- Opinion
- 12 Sep 13
The suicide of Priory Hall resident Fiachra Daly shines a light on the squalid and incompetent nature of public life in Ireland and the myriad of ways in which the system leaves us, the citizens, to fend for ourselves.
Priory Hall. Engrave the words on your desk. Write them in black marker on your school bag. Put them on your Facebook page. Tweet them and tweet them again. Priory Hall. We must never forget Priory Hall.
Of all the horror stories to have emerged from the economic crash, the story of Priory Hall must rank among the very worst: it is a graphic expression of just how much the system chews up Irish citizens and spits them out. Until tragedy intervenes.
It is among the worst, not because of the extent to which ordinary decent people were hoodwinked.
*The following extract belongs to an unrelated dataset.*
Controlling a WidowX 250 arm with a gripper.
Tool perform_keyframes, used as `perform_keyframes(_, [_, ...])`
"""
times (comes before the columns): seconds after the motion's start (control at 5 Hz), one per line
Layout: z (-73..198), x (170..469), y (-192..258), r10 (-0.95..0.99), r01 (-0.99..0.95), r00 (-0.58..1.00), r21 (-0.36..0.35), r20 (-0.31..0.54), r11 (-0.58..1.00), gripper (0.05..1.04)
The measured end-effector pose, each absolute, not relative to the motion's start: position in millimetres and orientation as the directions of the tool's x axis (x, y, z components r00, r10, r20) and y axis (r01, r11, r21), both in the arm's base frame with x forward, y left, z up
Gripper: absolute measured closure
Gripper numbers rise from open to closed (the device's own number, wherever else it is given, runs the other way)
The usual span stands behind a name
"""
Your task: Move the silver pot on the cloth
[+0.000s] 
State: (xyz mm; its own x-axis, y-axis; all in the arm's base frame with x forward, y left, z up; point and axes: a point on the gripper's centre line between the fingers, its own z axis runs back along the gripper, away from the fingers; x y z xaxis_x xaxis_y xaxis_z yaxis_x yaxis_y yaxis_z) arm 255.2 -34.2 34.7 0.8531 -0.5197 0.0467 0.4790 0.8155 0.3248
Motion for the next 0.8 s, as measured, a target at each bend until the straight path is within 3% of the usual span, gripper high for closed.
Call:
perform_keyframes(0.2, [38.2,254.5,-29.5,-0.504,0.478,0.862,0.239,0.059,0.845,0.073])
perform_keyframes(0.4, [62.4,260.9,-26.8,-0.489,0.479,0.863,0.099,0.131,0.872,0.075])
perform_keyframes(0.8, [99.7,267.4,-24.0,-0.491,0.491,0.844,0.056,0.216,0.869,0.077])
Not because the jerry-building of the apartments which they bought in good faith was like a metaphor of the times. Not because the subsequent shocking treatment of these people by the banks led to the suicide of one man, Fiachra Daly, who just couldn’t take it any more.
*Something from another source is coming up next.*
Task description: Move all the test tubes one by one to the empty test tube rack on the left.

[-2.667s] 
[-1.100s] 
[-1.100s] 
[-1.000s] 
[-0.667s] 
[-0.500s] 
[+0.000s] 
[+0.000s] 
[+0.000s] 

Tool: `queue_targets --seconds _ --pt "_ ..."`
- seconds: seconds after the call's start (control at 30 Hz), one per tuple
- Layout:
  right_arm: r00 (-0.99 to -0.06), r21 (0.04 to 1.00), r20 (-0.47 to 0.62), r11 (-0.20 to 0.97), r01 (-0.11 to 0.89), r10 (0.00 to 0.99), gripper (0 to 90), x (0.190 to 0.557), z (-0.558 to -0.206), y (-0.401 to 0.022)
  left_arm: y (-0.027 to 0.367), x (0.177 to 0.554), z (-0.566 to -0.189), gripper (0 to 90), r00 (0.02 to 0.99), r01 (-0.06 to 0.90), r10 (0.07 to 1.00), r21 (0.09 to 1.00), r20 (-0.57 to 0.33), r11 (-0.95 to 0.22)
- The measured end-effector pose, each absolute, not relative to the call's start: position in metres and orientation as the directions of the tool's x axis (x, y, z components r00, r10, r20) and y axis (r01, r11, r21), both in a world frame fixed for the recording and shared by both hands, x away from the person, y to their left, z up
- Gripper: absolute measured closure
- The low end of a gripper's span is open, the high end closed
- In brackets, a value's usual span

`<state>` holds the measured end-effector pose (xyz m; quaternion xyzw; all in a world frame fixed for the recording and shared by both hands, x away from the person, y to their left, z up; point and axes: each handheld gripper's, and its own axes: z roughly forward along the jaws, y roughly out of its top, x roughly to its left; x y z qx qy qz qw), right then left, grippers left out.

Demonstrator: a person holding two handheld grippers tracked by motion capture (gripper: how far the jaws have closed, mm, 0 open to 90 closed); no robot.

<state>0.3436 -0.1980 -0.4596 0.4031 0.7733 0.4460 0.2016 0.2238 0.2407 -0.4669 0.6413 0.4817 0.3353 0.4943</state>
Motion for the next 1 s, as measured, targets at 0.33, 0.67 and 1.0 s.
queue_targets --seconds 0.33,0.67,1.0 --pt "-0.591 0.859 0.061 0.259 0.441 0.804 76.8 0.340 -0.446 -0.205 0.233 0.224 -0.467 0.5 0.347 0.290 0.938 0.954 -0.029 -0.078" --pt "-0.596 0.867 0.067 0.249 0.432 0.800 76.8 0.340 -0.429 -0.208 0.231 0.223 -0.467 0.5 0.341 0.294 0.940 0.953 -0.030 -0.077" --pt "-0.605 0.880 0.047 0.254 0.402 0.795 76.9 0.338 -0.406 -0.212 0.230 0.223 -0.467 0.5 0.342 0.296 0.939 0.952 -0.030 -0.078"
No. What makes the story of Priory Hall so appalling, so dispiriting, so gut-wrenching is that at every level the State and its institutions so utterly failed the people who were, and are, the victims of the Priory Hall scandal – and it resulted in one man taking his own life and his wife and two children being forced to live the rest of their days in the long shadow of his loss.
The facts are worth remembering. In the region of 250 people lived in apartments in Priory Hall, most of them bought ‘off the plans’. For some it was a dream come true: their first home, overlooking Dublin Bay, it was the place where they would set up together and start a family. They paid €295,000 for the privilege. It was a lot of money but if everything was done properly, it would make sense in the long run.
But of course the plans were a tissue of falsehoods, to which the builder Tom McFeely had no intention of adhering. Problems with the construction of the apartments began to emerge as soon as people moved in. There was dampness evident on the walls. Water getting in. Structural defects of different kinds. Wrestling with that was bad but might have been bearable. Then, three years after people had taken ownership, came the ultimate hammer blow. In October 2011, residents received an evacuation order from Dublin City Council. The entire complex had been built without the firewalls necessary to prevent a blaze in one apartment spreading to the next. It was one enormous death trap.
The evacuating residents were provided with temporary accommodation by Dublin City Council. It was the very least that might have been offered. But it was that and no more. It would be impossible to overstate the extent of the disruption, stress and trauma experienced by those who were forced out, as they were moved from one place to another, their lives consumed with fear, regret and paranoia, as they realised the value of the property they’d bought had collapsed to nought overnight.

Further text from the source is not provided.